(PROVIDED MATERIAL Opens)

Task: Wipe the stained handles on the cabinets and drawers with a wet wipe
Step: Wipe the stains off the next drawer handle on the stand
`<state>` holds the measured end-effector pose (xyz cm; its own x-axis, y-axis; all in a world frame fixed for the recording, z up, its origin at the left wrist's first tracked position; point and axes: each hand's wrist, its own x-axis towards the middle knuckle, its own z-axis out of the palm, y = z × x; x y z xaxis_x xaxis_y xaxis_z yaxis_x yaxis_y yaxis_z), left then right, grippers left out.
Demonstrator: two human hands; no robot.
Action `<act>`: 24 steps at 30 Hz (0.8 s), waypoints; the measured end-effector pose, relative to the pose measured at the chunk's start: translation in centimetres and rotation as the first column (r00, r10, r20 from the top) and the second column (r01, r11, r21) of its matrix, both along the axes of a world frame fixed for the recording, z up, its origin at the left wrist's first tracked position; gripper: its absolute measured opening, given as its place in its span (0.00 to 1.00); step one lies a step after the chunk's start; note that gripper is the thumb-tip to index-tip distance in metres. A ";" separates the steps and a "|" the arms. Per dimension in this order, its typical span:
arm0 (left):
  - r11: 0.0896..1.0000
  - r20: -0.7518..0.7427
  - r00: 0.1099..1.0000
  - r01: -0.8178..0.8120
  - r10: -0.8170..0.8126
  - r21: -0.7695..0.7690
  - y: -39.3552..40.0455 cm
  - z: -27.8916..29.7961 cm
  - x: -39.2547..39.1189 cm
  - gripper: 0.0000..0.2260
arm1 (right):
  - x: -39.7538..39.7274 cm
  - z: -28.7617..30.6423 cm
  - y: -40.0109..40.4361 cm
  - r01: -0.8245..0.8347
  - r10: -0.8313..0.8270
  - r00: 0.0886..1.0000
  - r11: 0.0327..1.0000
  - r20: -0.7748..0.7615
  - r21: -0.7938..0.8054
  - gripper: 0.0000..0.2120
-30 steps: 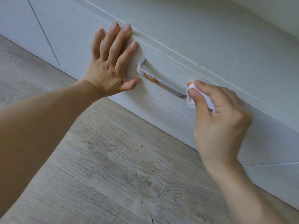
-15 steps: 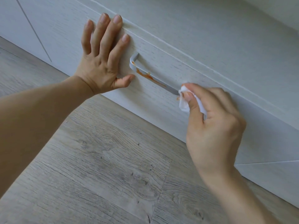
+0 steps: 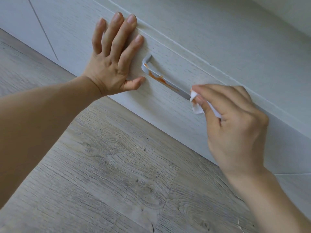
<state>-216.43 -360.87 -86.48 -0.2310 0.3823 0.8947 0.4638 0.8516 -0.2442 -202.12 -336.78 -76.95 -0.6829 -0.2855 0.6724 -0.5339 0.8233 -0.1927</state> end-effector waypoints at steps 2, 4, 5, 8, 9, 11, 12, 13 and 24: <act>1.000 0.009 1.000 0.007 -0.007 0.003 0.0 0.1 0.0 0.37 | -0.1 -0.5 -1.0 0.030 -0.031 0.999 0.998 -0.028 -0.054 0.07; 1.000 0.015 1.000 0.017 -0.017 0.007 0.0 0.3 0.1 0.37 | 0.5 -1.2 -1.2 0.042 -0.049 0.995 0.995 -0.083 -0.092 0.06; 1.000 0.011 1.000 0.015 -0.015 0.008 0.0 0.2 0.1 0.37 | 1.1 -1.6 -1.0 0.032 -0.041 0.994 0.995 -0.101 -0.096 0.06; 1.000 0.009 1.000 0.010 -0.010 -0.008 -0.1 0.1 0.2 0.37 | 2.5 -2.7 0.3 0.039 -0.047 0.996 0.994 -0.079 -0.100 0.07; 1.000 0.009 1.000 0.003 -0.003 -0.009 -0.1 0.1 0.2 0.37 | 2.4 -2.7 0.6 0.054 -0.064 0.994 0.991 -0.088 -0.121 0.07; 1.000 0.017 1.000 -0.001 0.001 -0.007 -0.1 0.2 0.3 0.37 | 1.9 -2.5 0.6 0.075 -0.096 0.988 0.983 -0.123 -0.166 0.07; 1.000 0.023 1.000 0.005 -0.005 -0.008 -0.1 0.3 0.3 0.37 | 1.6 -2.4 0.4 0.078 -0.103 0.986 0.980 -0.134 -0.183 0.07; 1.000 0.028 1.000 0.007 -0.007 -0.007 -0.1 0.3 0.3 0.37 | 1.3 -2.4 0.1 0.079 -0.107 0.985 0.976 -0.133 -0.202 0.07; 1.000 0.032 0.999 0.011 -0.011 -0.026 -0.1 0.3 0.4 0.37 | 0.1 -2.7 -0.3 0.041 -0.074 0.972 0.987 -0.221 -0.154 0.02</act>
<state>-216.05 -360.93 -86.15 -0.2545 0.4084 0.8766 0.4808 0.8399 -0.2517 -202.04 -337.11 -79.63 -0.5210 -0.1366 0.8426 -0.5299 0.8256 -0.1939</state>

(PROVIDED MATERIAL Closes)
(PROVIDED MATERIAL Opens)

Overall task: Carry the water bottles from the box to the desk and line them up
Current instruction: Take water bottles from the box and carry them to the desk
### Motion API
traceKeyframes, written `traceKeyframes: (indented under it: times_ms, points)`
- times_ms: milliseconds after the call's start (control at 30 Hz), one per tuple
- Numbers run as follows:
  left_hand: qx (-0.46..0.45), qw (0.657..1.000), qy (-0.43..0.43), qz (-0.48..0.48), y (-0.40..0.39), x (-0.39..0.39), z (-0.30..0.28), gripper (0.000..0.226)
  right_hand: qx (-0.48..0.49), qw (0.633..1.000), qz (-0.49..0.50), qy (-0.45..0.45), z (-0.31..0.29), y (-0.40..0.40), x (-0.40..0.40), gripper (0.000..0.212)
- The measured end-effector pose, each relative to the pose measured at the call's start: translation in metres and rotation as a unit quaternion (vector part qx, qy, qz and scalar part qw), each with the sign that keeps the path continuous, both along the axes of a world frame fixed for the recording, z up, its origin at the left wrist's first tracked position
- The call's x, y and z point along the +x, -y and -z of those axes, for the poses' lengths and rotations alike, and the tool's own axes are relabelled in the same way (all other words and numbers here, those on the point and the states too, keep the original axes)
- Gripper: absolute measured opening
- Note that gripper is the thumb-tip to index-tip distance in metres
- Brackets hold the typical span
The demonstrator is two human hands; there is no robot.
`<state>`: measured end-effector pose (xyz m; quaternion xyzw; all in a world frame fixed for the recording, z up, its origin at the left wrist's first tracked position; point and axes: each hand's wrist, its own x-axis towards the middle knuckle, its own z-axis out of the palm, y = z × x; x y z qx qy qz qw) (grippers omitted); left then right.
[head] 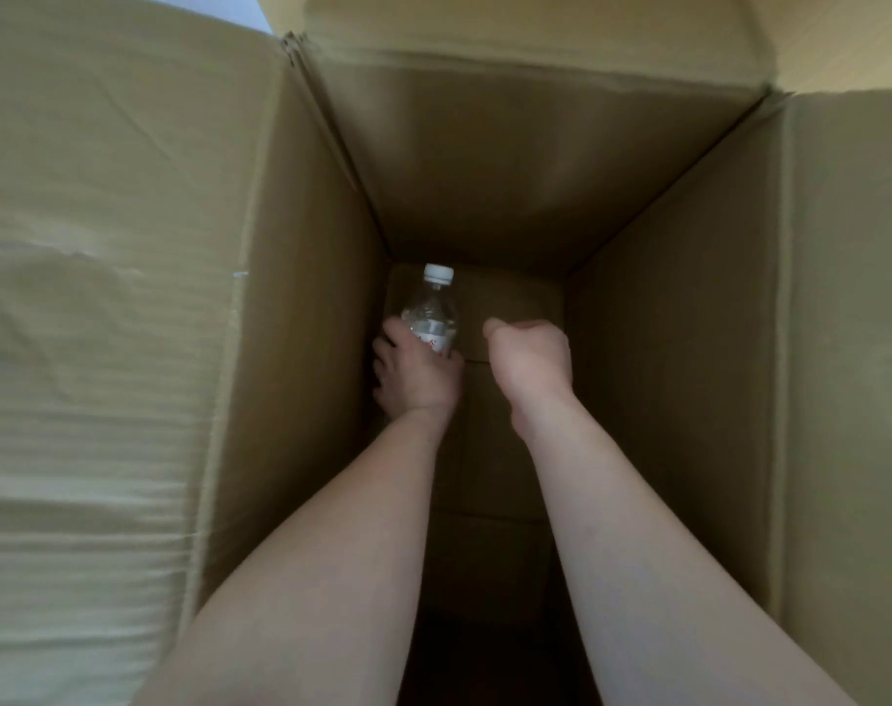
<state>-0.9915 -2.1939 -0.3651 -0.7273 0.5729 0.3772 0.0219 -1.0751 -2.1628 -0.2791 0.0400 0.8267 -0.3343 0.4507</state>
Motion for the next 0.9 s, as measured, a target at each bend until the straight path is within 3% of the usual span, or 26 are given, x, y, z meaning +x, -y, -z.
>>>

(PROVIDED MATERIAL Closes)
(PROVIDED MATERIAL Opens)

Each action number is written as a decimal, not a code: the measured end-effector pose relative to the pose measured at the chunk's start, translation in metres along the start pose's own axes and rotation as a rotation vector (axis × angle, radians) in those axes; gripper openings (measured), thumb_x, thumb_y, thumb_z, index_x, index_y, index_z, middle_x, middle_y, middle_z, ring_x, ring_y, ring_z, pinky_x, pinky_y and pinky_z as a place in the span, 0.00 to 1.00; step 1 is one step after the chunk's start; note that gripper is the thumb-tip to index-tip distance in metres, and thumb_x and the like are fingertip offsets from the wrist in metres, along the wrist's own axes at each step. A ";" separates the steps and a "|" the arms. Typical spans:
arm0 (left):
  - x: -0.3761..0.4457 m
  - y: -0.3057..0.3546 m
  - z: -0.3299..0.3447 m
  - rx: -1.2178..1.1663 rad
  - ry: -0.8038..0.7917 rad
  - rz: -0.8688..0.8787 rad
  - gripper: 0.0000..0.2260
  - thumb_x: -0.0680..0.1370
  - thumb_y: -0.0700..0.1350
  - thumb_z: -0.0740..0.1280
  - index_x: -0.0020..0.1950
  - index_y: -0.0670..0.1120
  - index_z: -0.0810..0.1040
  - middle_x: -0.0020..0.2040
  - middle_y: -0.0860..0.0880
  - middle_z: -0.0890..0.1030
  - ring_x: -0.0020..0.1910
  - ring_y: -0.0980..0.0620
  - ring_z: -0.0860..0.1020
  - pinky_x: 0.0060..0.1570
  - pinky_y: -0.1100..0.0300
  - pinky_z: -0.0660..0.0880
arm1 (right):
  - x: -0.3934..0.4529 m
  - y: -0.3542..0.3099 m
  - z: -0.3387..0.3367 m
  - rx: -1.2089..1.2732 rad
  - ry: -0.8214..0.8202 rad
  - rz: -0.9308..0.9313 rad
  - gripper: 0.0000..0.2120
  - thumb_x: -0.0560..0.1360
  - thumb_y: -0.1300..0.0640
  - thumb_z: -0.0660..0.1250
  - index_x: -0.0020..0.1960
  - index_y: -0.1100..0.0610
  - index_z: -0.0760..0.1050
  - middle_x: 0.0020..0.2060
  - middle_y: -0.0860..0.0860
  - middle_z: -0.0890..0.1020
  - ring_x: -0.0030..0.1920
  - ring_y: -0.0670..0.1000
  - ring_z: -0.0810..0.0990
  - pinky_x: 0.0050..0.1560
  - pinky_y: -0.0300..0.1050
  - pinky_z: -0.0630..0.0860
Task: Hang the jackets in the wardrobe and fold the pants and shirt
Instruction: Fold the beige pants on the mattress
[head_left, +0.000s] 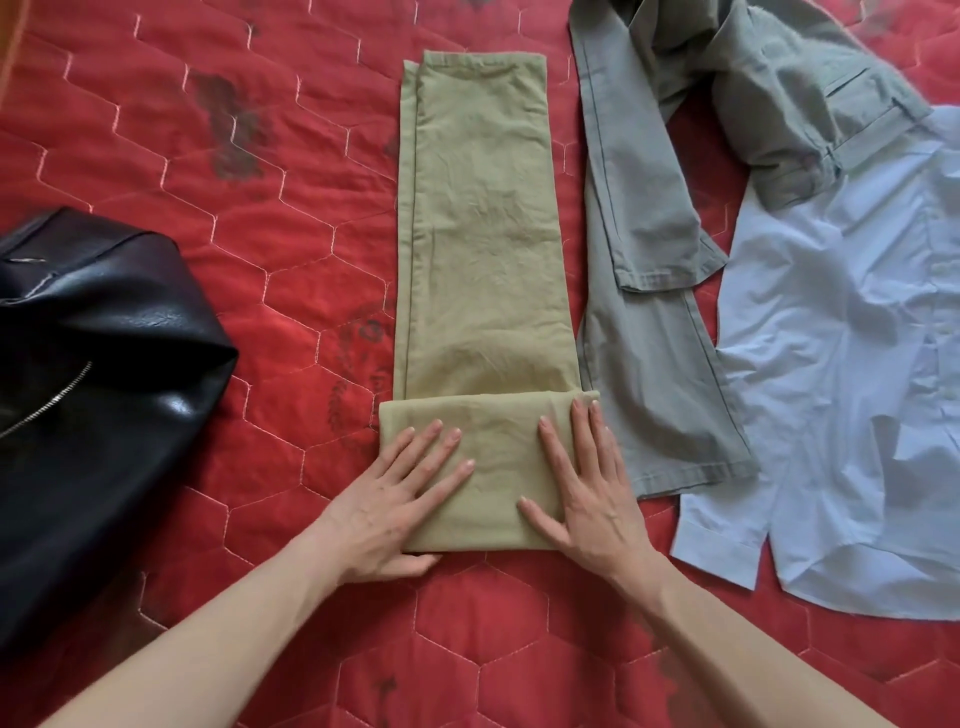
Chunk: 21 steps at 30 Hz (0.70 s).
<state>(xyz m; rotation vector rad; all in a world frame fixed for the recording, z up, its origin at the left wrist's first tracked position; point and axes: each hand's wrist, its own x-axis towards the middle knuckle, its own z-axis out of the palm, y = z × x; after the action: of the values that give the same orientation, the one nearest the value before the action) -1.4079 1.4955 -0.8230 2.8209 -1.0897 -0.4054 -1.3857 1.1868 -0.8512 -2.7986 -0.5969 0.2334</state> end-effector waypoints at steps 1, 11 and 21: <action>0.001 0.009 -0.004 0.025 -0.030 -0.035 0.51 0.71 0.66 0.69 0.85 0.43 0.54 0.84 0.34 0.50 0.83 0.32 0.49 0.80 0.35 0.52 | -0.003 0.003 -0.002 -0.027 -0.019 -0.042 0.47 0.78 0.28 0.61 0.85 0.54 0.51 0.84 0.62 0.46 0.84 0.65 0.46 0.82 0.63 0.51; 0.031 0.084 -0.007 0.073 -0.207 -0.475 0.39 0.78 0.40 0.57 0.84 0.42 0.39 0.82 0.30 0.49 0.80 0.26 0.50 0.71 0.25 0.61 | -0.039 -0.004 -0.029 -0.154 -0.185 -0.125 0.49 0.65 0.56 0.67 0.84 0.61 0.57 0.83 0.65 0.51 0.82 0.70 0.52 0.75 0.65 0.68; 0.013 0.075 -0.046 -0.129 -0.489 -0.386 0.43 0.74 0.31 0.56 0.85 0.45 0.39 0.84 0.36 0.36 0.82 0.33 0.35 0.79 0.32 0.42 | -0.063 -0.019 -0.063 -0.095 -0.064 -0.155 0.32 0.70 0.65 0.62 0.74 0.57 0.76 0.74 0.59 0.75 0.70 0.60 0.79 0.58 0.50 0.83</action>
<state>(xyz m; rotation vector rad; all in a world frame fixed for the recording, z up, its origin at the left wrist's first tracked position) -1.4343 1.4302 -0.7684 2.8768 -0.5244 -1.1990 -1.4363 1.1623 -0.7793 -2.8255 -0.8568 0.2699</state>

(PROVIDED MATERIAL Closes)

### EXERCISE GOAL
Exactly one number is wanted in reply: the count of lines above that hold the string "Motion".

### EXERCISE SOLUTION
2